▸ **WORK ORDER**
Every line below between the one holding "3: (347, 26)" and the one holding "This is a labelling", inclusive, should be copied exactly, and no other line.

▸ **MATERIAL FOR THIS TASK**
________

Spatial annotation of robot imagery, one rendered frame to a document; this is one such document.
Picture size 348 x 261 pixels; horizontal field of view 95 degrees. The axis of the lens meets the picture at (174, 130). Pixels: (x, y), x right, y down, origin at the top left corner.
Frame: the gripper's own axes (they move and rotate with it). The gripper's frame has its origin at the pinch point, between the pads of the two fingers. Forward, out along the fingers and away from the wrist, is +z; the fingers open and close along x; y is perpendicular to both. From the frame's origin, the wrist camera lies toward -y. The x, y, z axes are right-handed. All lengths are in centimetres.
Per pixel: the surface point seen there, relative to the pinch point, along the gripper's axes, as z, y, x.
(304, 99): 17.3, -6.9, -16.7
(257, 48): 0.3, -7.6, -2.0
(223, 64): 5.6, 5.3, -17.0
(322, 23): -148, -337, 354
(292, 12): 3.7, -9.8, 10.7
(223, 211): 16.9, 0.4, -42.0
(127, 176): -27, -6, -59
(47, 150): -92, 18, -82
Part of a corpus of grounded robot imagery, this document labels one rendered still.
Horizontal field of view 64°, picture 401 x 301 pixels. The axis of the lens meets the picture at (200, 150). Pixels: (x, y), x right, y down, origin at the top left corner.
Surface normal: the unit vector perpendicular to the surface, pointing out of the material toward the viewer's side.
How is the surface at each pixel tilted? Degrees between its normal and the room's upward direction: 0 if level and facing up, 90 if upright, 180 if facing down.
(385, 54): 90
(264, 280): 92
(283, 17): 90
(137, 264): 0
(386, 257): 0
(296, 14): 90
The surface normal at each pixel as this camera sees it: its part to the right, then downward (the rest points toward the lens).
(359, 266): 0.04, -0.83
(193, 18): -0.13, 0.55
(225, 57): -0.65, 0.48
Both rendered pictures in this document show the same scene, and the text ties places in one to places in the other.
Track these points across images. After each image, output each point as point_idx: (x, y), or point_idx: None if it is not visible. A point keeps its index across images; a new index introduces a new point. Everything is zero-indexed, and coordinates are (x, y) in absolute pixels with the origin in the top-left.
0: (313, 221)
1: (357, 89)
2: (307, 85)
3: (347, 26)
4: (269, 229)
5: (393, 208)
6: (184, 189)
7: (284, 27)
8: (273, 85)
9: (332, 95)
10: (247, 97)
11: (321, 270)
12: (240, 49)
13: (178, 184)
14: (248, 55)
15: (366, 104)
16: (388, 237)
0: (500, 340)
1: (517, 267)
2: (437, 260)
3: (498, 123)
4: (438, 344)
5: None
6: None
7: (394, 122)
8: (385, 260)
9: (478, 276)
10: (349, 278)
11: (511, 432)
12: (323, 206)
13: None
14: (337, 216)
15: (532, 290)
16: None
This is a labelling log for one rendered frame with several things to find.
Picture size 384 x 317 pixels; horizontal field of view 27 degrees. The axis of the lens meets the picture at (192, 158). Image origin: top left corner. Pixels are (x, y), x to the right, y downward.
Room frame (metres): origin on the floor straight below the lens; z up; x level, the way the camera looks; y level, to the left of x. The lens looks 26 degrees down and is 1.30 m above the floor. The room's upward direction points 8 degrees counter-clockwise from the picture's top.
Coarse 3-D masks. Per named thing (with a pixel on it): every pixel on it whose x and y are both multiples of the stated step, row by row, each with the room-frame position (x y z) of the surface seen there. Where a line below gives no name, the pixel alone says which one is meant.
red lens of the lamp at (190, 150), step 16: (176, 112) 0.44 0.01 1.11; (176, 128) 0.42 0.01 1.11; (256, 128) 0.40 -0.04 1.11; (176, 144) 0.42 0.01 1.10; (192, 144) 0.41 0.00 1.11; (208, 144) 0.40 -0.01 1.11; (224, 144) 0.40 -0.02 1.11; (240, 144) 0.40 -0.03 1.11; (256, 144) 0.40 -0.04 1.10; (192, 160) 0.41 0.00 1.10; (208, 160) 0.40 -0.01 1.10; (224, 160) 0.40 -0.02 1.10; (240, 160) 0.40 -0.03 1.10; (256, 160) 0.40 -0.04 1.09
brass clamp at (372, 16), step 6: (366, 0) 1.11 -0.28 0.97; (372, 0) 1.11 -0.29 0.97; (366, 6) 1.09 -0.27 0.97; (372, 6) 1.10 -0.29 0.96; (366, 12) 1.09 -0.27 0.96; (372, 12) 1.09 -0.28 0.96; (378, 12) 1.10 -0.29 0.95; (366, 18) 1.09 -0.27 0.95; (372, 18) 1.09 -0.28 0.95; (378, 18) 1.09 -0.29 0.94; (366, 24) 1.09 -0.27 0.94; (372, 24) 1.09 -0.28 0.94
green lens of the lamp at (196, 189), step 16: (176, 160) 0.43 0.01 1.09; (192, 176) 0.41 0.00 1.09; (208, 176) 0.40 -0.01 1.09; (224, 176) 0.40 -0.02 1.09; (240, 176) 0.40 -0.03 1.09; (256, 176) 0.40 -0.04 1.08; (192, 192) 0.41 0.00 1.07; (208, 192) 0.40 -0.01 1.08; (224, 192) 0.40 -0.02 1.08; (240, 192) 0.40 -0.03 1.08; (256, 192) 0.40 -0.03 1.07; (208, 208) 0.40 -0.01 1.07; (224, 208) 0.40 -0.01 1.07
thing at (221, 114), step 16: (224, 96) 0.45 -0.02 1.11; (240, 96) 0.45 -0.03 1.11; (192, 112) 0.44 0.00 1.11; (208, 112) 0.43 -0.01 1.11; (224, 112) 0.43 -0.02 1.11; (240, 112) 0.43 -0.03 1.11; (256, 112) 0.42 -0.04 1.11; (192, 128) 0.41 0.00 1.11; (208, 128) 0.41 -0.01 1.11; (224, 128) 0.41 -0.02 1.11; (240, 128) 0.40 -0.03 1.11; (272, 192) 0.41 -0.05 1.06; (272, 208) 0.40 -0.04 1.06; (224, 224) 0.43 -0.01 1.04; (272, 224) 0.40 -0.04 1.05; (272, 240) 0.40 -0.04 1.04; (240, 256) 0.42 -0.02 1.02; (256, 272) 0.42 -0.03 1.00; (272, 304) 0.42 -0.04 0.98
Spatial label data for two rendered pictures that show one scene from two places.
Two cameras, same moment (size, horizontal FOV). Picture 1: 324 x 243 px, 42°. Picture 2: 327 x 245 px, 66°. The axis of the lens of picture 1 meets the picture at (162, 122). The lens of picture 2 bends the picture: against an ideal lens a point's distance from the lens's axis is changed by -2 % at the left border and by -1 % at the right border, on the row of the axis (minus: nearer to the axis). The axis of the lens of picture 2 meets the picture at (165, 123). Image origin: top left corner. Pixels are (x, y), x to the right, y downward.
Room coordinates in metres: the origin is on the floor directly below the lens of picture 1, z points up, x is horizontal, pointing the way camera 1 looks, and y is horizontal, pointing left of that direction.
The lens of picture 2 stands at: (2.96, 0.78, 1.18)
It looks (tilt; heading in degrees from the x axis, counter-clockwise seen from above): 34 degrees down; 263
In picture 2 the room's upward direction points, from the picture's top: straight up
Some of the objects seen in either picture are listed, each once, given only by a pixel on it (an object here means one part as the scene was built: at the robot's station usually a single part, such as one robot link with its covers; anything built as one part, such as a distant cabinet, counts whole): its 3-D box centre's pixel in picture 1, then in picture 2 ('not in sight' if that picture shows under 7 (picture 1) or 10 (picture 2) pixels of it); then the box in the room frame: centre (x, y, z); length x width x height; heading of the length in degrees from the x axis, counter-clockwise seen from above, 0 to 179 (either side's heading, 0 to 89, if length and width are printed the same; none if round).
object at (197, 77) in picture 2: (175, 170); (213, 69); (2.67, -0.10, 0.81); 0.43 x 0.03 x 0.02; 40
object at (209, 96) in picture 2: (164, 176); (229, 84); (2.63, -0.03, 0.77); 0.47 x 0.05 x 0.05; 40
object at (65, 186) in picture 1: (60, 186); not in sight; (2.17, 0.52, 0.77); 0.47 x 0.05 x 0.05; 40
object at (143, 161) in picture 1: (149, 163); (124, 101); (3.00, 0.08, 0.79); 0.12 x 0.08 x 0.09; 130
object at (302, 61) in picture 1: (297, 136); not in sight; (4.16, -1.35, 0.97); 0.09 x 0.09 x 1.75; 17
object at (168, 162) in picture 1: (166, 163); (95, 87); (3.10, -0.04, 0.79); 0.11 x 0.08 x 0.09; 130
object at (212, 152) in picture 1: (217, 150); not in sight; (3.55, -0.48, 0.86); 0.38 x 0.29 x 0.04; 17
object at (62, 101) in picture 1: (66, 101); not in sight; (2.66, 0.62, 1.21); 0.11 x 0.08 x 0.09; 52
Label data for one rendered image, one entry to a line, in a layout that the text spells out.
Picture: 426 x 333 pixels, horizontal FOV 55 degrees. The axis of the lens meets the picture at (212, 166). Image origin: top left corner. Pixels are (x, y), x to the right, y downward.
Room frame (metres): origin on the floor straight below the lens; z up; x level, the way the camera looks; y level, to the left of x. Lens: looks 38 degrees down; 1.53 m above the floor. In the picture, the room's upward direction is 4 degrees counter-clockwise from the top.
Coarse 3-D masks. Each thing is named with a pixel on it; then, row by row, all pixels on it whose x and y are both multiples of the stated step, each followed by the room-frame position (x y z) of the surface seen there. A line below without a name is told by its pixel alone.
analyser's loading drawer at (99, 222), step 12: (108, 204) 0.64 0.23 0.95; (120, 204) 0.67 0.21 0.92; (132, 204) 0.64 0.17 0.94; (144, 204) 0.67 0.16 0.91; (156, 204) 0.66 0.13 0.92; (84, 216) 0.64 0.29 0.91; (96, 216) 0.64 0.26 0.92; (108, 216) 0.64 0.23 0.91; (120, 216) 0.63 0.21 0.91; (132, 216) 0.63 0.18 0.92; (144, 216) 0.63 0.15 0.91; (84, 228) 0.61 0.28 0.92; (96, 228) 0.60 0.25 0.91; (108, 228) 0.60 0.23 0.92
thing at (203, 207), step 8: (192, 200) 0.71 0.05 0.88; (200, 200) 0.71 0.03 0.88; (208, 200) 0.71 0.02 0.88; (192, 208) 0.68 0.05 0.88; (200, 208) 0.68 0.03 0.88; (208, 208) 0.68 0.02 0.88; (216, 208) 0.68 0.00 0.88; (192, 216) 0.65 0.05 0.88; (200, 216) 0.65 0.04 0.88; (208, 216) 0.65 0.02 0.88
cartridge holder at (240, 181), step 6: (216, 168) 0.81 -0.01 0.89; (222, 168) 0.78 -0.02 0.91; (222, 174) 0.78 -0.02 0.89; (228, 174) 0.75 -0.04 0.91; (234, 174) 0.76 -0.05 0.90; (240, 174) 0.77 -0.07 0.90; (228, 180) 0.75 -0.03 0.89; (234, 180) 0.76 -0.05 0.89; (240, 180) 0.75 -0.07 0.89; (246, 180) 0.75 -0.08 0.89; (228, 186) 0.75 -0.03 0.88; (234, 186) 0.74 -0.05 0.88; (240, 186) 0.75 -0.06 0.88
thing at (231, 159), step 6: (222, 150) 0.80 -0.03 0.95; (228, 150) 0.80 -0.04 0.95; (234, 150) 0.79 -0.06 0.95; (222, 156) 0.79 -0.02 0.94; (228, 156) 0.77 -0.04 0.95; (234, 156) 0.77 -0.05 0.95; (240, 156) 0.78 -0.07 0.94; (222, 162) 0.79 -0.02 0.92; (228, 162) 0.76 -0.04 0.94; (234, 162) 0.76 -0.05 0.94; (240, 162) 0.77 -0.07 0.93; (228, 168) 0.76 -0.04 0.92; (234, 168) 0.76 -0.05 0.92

________

▸ **EXPECTED ANSWER**
3: (347, 26)
4: (269, 229)
5: (393, 208)
6: (184, 189)
7: (284, 27)
8: (273, 85)
9: (332, 95)
10: (247, 97)
11: (321, 270)
12: (240, 49)
13: (178, 184)
14: (248, 55)
15: (366, 104)
16: (388, 237)
0: (500, 340)
1: (517, 267)
2: (437, 260)
3: (498, 123)
4: (438, 344)
5: None
6: None
7: (394, 122)
8: (385, 260)
9: (478, 276)
10: (349, 278)
11: (511, 432)
12: (323, 206)
13: None
14: (337, 216)
15: (532, 290)
16: None
This is a labelling log for one rendered frame with several things to find.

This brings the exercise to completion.